El poder evangelizador del arte
Para lidiar con la miseria humana escribe versos. Para capturar la belleza del mundo pinta y toma fotos. Para acercar a los jóvenes a los dilemas filosóficos escribe obras de teatro. El nuevo arzobispo de Santiago, ingeniero civil de profesión, es una persona multifacética, que cree que la belleza de la vida es poder sacar los dones y entregarlos a los demás.
Hay varios lienzos en blanco. Hay pinturas y pinceles ordenados en un mueble. Y una bicicleta estática al centro de la pieza con una repisa encima para apoyar un libro o un cuaderno mientras se ejercita. Monseñor Fernando Chomali Garib, el nuevo Arzobispo de Santiago, de pie junto a la bicicleta, dice:
—No he podido usarla porque estoy con lumbago.
Cuando volvió a la capital, luego de 12 años como Arzobispo de la Santísima Concepción para asumir la Arquidiócesis de Santiago en diciembre pasado, eligió esta pequeña pieza al fondo de la casa ñuñoína que hoy es su residencia para convertirla en su taller.

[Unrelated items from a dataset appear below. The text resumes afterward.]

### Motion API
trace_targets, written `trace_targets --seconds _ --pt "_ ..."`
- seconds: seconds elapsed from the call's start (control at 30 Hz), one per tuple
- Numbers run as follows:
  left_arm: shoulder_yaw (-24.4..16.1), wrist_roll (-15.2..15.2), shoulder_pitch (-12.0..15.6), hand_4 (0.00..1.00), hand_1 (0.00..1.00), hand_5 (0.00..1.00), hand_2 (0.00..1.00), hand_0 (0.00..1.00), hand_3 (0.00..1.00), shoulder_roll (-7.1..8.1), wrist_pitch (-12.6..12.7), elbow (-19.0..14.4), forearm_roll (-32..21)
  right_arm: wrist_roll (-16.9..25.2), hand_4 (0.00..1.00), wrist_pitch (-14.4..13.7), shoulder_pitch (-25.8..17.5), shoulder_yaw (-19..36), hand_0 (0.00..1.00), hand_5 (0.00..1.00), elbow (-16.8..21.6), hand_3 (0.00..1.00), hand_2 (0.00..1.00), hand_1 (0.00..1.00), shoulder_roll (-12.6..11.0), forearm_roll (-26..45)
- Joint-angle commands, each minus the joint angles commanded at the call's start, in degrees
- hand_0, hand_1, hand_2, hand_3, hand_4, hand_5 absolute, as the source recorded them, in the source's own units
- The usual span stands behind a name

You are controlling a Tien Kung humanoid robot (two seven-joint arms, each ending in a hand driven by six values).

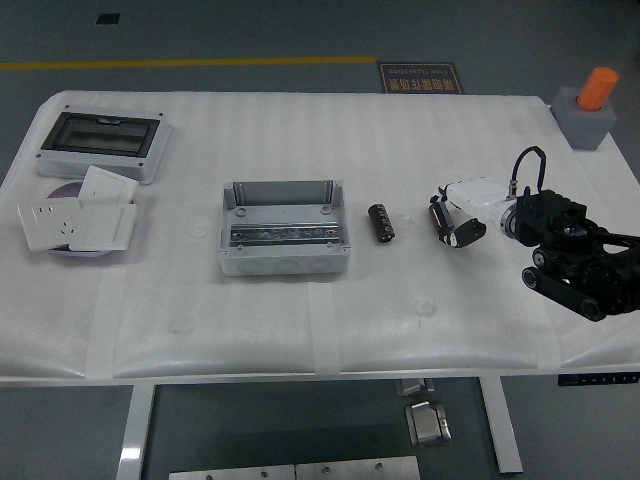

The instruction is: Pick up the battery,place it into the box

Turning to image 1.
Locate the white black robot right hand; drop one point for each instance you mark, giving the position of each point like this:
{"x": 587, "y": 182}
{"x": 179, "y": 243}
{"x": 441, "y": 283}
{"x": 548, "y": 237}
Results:
{"x": 475, "y": 196}

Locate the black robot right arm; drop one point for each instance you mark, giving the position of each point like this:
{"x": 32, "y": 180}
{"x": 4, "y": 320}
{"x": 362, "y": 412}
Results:
{"x": 575, "y": 250}

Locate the open grey junction box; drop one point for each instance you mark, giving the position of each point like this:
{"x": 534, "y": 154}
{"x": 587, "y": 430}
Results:
{"x": 282, "y": 227}

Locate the grey distribution box dark cover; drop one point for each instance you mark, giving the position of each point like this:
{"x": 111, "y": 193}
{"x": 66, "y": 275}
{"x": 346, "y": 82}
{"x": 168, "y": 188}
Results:
{"x": 100, "y": 142}

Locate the black floor sign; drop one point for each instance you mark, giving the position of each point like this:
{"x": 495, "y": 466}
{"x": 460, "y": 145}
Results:
{"x": 421, "y": 78}

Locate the grey block holder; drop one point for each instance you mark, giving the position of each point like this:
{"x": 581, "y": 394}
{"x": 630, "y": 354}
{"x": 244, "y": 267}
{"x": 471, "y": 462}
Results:
{"x": 585, "y": 120}

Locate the orange cylinder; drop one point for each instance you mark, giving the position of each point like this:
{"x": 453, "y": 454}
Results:
{"x": 596, "y": 89}

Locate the white foam mat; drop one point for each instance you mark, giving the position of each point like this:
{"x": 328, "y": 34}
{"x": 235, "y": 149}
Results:
{"x": 320, "y": 310}

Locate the black table control panel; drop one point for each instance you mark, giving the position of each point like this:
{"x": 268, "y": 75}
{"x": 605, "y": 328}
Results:
{"x": 600, "y": 379}

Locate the white table leg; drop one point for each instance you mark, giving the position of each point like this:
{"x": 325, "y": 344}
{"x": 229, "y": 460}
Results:
{"x": 502, "y": 425}
{"x": 135, "y": 435}

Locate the silver metal foot block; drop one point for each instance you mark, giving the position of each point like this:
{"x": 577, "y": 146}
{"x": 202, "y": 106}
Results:
{"x": 427, "y": 424}

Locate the dark floor outlet cover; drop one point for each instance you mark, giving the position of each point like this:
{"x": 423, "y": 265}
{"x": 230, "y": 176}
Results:
{"x": 107, "y": 19}

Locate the purple round plate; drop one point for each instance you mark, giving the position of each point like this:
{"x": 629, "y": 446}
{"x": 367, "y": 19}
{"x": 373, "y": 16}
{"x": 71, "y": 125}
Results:
{"x": 65, "y": 192}

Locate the metal mounting rail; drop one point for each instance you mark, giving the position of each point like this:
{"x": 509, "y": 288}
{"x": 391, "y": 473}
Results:
{"x": 287, "y": 234}

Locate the small silver metal bracket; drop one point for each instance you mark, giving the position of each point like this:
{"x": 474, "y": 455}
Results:
{"x": 412, "y": 386}

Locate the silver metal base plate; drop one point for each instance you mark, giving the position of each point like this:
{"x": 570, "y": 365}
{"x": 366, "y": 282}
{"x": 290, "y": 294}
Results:
{"x": 232, "y": 473}
{"x": 357, "y": 470}

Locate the white wall switch panel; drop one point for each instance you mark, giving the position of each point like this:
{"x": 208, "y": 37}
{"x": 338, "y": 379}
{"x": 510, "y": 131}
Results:
{"x": 107, "y": 186}
{"x": 102, "y": 226}

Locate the white wall socket panel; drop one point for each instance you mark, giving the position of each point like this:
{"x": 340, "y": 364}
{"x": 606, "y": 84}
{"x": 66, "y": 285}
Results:
{"x": 50, "y": 222}

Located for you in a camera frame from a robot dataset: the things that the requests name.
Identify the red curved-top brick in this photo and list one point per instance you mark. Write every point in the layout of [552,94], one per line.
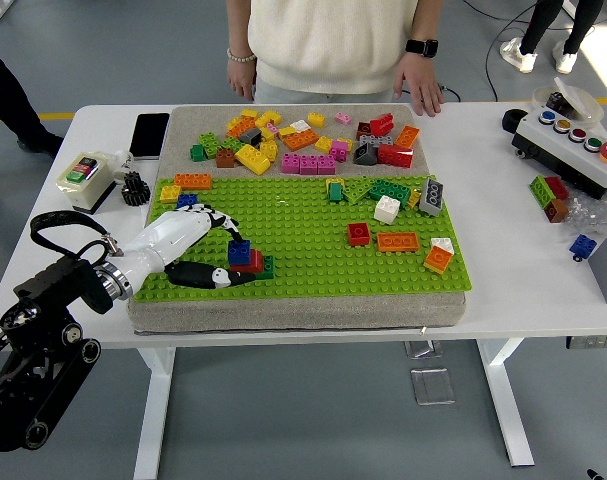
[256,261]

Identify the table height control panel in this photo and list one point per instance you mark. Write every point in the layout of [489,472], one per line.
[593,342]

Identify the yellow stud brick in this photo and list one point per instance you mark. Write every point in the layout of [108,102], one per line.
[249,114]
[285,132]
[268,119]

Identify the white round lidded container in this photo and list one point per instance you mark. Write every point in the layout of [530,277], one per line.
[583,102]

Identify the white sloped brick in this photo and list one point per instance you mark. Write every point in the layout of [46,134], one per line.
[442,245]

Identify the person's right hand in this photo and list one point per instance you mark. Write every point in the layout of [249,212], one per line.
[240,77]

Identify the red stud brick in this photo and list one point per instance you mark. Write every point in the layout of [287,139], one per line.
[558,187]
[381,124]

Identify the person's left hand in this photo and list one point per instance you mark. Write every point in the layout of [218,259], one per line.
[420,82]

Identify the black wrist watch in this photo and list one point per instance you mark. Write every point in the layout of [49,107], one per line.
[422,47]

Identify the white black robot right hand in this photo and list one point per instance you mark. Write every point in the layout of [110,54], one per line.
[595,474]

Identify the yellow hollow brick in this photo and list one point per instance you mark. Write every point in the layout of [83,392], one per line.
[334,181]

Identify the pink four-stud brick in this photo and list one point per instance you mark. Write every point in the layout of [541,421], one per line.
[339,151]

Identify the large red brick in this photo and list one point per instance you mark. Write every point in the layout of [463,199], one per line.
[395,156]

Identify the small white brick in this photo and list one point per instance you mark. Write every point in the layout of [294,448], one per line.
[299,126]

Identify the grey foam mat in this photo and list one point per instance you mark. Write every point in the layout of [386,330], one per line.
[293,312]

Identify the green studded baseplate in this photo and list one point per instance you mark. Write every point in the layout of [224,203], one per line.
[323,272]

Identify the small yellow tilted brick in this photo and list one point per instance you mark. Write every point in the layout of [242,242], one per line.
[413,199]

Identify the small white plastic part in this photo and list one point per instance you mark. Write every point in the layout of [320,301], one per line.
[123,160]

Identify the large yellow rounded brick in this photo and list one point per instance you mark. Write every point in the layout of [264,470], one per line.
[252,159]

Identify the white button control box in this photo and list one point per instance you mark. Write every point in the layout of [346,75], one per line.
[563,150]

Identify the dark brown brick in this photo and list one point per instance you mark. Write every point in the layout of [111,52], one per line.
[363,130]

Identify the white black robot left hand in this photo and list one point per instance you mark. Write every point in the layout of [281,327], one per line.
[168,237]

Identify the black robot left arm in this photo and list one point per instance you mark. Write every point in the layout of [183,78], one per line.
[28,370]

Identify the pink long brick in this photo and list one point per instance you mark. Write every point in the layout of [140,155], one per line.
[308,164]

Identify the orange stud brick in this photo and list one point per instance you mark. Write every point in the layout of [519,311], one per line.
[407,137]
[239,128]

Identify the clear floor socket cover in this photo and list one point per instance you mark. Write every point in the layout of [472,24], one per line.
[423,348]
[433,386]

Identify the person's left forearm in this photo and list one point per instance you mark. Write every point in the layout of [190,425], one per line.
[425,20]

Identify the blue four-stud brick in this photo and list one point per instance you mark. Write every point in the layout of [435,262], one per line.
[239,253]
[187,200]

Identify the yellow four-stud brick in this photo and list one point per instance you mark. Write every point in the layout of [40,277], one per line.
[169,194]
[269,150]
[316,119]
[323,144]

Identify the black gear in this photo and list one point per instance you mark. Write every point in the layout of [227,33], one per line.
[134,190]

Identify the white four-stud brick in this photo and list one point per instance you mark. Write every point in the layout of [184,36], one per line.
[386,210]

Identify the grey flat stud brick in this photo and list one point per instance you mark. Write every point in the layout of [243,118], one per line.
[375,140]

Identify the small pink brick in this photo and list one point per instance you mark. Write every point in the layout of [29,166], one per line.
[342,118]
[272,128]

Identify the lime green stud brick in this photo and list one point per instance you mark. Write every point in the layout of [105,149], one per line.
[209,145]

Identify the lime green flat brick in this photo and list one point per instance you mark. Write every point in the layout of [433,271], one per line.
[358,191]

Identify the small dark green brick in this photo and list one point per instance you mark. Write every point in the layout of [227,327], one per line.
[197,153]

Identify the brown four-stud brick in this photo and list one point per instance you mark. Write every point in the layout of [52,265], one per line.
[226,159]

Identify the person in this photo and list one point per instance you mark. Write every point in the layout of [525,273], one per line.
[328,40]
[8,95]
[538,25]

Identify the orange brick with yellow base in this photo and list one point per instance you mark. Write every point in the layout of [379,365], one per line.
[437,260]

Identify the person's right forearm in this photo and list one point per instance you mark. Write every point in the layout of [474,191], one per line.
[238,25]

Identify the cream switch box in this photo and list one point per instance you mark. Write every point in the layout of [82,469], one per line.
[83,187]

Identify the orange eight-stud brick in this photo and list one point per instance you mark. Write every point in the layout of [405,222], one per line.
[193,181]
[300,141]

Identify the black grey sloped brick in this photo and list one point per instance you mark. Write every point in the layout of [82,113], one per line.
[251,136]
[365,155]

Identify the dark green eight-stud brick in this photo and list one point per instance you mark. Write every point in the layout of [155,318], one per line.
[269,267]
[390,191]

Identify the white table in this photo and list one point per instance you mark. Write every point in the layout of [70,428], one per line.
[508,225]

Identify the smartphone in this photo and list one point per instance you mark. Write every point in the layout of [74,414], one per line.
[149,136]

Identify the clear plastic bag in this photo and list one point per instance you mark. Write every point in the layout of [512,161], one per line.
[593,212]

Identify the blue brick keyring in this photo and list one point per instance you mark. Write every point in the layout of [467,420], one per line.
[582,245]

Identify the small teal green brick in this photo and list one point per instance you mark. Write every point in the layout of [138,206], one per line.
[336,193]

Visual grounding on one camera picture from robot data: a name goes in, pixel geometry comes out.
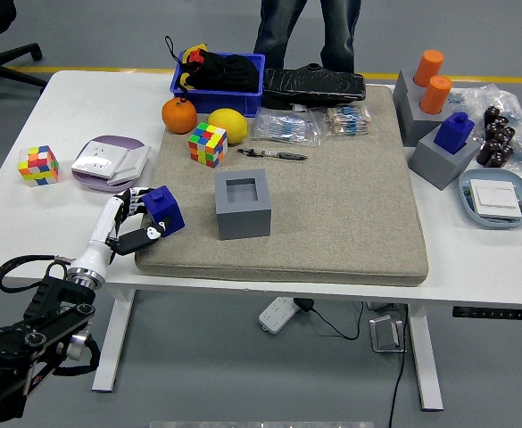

—Hay una osadía de mi parte, digamos, un acto de rebeldía casi, de mostrar algo que podría pensarse que no es típico de un arzobispo –dice avanzando lentamente por la casa, hasta llegar a un amplio comedor, donde se sienta, luego de ofrecer un café.
Esto porque además de ser ingeniero civil, doctor en Sagrada Teología y máster en Bioética, pinta, saca fotos, hace documentales, escribe. Entre los libros que ha publicado hay dos obras de teatro: Hombre por catálogo y Al final. Y uno de poesía, Desde la plaza del alma, donde habla sobre un Dios que aparece y desaparece y que escribió –cuenta ahora– en un período de aflicción.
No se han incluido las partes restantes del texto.